The private donors who came up with the money were looking to prime the pump as the state awaits the first of ten $35 million annual injections--drawn from the state's annual tobacco settlement payout--it's making into the life sciences arena. But the fund is already up and running, scouting for public-private proposals to push research projects towards commercialization. The life sciences industry includes a lot of different kinds of technology, but biotechnology is "right in the middle," notes fund Executive Director Lee Huntsman. And if the fund can help lure some top scientific talent to the state, it will have gone far in achieving its mandate.

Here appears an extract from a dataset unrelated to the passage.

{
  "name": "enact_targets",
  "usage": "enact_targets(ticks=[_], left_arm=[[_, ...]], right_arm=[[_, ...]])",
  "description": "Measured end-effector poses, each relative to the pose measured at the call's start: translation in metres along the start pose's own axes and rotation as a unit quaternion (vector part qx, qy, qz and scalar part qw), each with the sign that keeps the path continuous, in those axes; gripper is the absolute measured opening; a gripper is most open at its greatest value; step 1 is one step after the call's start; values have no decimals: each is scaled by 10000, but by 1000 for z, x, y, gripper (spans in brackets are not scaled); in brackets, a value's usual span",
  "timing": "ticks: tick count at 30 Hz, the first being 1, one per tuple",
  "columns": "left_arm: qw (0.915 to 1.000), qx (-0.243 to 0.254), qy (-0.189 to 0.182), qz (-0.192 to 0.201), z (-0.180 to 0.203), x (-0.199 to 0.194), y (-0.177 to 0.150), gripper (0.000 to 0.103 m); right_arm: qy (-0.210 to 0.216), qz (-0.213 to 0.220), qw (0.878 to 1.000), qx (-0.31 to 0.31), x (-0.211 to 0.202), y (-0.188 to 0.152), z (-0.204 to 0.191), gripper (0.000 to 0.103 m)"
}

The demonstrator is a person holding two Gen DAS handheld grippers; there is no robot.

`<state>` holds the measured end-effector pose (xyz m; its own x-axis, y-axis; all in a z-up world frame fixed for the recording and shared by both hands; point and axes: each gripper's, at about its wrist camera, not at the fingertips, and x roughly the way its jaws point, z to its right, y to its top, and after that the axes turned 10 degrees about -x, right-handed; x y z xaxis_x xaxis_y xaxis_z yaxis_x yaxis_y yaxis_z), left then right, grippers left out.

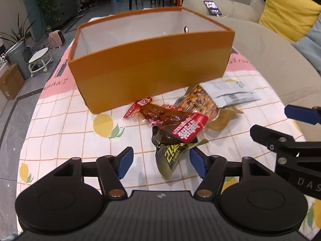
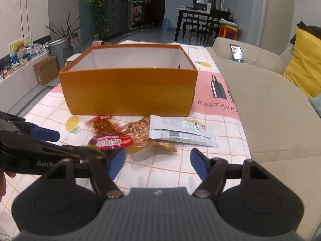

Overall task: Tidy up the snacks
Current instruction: 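Grasp the dark snack bag with the left tool while the right tool grasps the nut bag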

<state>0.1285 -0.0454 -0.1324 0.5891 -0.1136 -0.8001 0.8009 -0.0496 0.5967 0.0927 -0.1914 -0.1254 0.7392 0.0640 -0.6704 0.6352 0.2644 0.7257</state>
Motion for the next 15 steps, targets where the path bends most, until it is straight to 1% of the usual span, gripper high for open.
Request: enact_targets(ticks=[3,6,9,11,12,14,15], left_arm=[[9997,224,69,1,5,10,-3,72],[9994,301,145,18,6,18,-2,67],[9993,358,75,48,6,22,1,61],[9991,414,-18,49,7,22,3,50],[9990,439,-72,74,7,21,4,49],[9985,520,-130,126,8,20,5,39],[9982,565,-166,122,9,20,5,37]], right_arm=[[5,-111,9999,-115,15,-1,-2,69],[-9,-261,9990,-372,33,-4,-7,68],[-61,-370,9975,-606,51,-6,-11,66],[-100,-415,9963,-751,62,-7,-13,65],[-115,-414,9957,-819,66,-7,-13,65],[-136,-374,9945,-968,74,-6,-14,63],[-157,-360,9936,-1055,77,-5,-15,62]])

"With the right kind of state intervention here, biotech may just stage a comeback that would help show others the way forward."

In the second half of this year Huntsman's group will start taking applications, with awards being announced beginning in January of 2008. And Washington Governor Christine Gregoire expects that it can leverage its money by ginning at least twice that amount in fresh investments from public and private groups ranging from the NIH to venture capital firms.

Up until now, the state of Washington has done little to support its biotech companies. The biotech industry in Seattle has flagged even as some of its prestigious research institutions--such as the Fred Hutchinson Cancer Research Center--have garnered big sums in research grants for some truly groundbreaking work. But with the right kind of state intervention here, biotech may just stage a comeback that would help show others the way forward.